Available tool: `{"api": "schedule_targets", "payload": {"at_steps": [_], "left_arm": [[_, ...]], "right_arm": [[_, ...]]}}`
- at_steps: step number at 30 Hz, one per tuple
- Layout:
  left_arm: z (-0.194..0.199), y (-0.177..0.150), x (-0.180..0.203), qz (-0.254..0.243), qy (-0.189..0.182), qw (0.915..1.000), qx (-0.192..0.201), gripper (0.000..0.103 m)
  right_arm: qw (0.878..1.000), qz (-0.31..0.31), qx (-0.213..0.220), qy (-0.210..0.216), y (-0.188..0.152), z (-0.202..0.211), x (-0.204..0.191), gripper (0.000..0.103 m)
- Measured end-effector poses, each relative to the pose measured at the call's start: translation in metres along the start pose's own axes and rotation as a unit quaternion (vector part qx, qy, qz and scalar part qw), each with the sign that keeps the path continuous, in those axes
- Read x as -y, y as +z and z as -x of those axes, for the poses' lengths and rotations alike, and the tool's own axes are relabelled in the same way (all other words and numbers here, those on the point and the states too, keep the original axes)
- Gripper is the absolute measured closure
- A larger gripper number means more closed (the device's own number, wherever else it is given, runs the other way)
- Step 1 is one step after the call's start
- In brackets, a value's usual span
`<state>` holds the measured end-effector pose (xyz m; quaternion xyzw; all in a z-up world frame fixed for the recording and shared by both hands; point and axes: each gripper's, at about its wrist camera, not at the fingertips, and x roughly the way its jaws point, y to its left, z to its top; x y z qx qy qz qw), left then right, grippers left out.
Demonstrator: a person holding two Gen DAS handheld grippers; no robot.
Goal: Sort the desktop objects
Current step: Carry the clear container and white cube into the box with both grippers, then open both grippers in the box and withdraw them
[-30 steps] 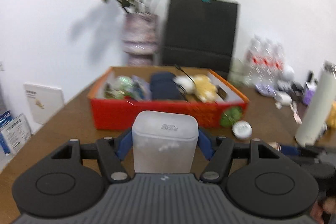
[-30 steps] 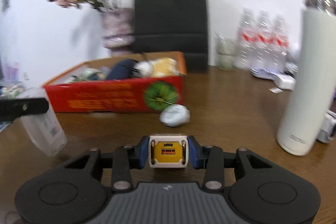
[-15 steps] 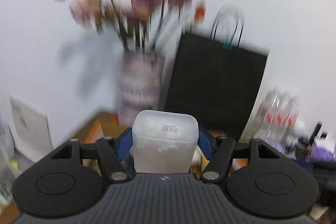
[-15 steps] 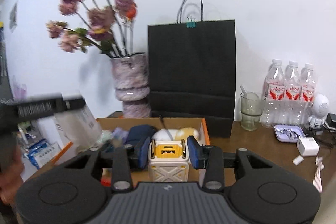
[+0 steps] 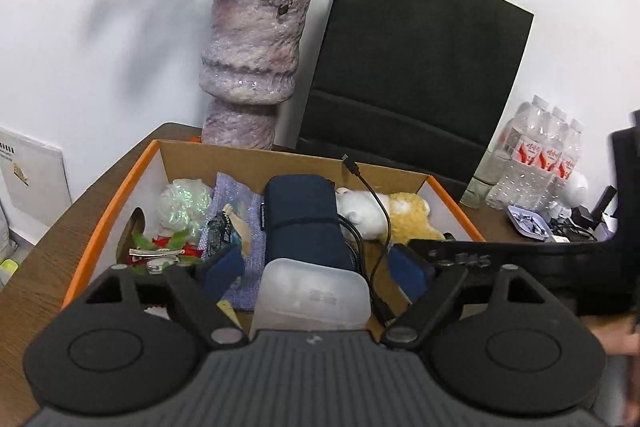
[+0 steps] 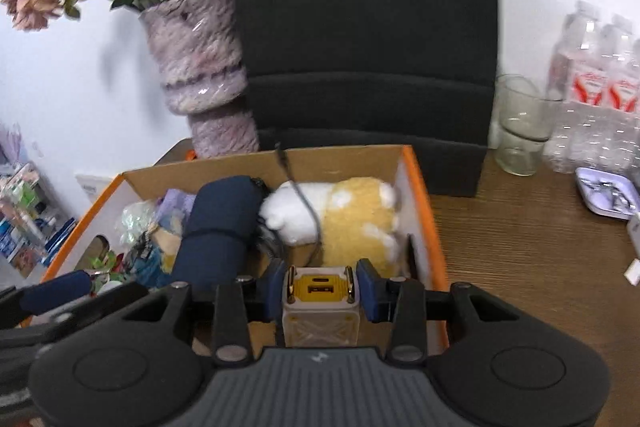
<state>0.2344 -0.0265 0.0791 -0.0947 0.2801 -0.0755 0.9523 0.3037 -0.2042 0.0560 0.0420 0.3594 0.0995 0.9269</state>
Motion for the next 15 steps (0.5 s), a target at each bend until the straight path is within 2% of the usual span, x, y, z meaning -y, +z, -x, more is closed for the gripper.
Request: {"api": "schedule_targets", "payload": {"at_steps": [2, 6, 9, 13, 15], "left_arm": [[0.004, 0.001, -0.005, 0.004, 0.009, 0.9999, 0.004, 0.018], [0.012, 0.004, -0.013, 0.014, 0.015, 0.9998, 0.004, 0.017], [0.016, 0.007, -0.016, 0.018, 0.028, 0.9994, 0.002, 0.016], [0.016, 0.011, -0.015, 0.042, 0.077, 0.9954, -0.038, 0.010], [0.021, 0.011, -0.016, 0.048, 0.065, 0.9957, -0.044, 0.009]], "right_arm": [[1.000, 0.014, 0.002, -0.008, -0.003, -0.006, -0.007, 0.065], [0.997, 0.059, 0.004, -0.059, -0.018, -0.010, -0.013, 0.063], [0.997, 0.062, -0.019, -0.036, -0.021, 0.003, -0.007, 0.055], [0.999, 0.041, -0.013, -0.024, -0.005, 0.032, 0.005, 0.046], [0.999, 0.025, -0.015, -0.016, 0.004, 0.046, 0.012, 0.039]]}}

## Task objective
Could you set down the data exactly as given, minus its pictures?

## Exercise response
Available tool: `{"api": "schedule_targets", "payload": {"at_steps": [_], "left_arm": [[_, ...]], "right_arm": [[_, ...]]}}`
- at_steps: step number at 30 Hz, one per tuple
- Layout:
  left_arm: z (-0.194..0.199), y (-0.177..0.150), x (-0.180..0.203), qz (-0.254..0.243), qy (-0.189..0.182), qw (0.915..1.000), qx (-0.192..0.201), gripper (0.000..0.103 m)
  right_arm: qw (0.878..1.000), qz (-0.31..0.31), qx (-0.213..0.220), qy (-0.210..0.216), y (-0.188..0.152), z (-0.202..0.211), x (-0.204..0.191), gripper (0.000..0.103 m)
- Measured end-effector poses, each relative to the pose measured at the call's start: translation in metres along the start pose's own axes and rotation as a unit quaternion (vector part qx, qy, qz and scalar part qw), each with the sign that keeps the path continuous, in those axes
- Read x as -y, y as +z and z as -x of those axes, for the poses' lengths and rotations alike, and the tool's own axes are relabelled in the same way (all other words and numbers here, those on the point and the states too, keep the original axes)
- Gripper is the absolute measured closure
- A larger gripper number means more closed (the device's own number, wherever else it is given, runs the other way)
- Step 1 is one step after the call's start
- In brackets, a value's usual span
`<state>` holds the measured end-effector pose (xyz m; quaternion xyzw; all in a z-up world frame fixed for the recording and shared by both hands; point and axes: each gripper's, at about its wrist camera, not at the fingertips, and x roughly the way its jaws point, y to its left, z to its top; x y z qx qy qz qw), left then right, grippers left out.
Demonstrator: a person holding two Gen DAS handheld grippers; no robot.
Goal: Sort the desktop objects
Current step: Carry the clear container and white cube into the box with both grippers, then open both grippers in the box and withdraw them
[-30 steps] 
[-30 steps] 
[-15 steps] 
[-15 steps] 
[+0 steps] 
[+0 steps] 
<state>0.2344 -0.0265 0.0791 -0.0947 0.2801 -0.0755 0.9523 0.3037 -0.2042 0.0560 0.0420 0.3594 0.0995 0.9269</state>
Motion for the next 15 steps (0.5 s), a target at each bend until the straight path is within 2% of the usual span, x, y, z meaning -y, +z, -x, more is closed for the gripper.
Request: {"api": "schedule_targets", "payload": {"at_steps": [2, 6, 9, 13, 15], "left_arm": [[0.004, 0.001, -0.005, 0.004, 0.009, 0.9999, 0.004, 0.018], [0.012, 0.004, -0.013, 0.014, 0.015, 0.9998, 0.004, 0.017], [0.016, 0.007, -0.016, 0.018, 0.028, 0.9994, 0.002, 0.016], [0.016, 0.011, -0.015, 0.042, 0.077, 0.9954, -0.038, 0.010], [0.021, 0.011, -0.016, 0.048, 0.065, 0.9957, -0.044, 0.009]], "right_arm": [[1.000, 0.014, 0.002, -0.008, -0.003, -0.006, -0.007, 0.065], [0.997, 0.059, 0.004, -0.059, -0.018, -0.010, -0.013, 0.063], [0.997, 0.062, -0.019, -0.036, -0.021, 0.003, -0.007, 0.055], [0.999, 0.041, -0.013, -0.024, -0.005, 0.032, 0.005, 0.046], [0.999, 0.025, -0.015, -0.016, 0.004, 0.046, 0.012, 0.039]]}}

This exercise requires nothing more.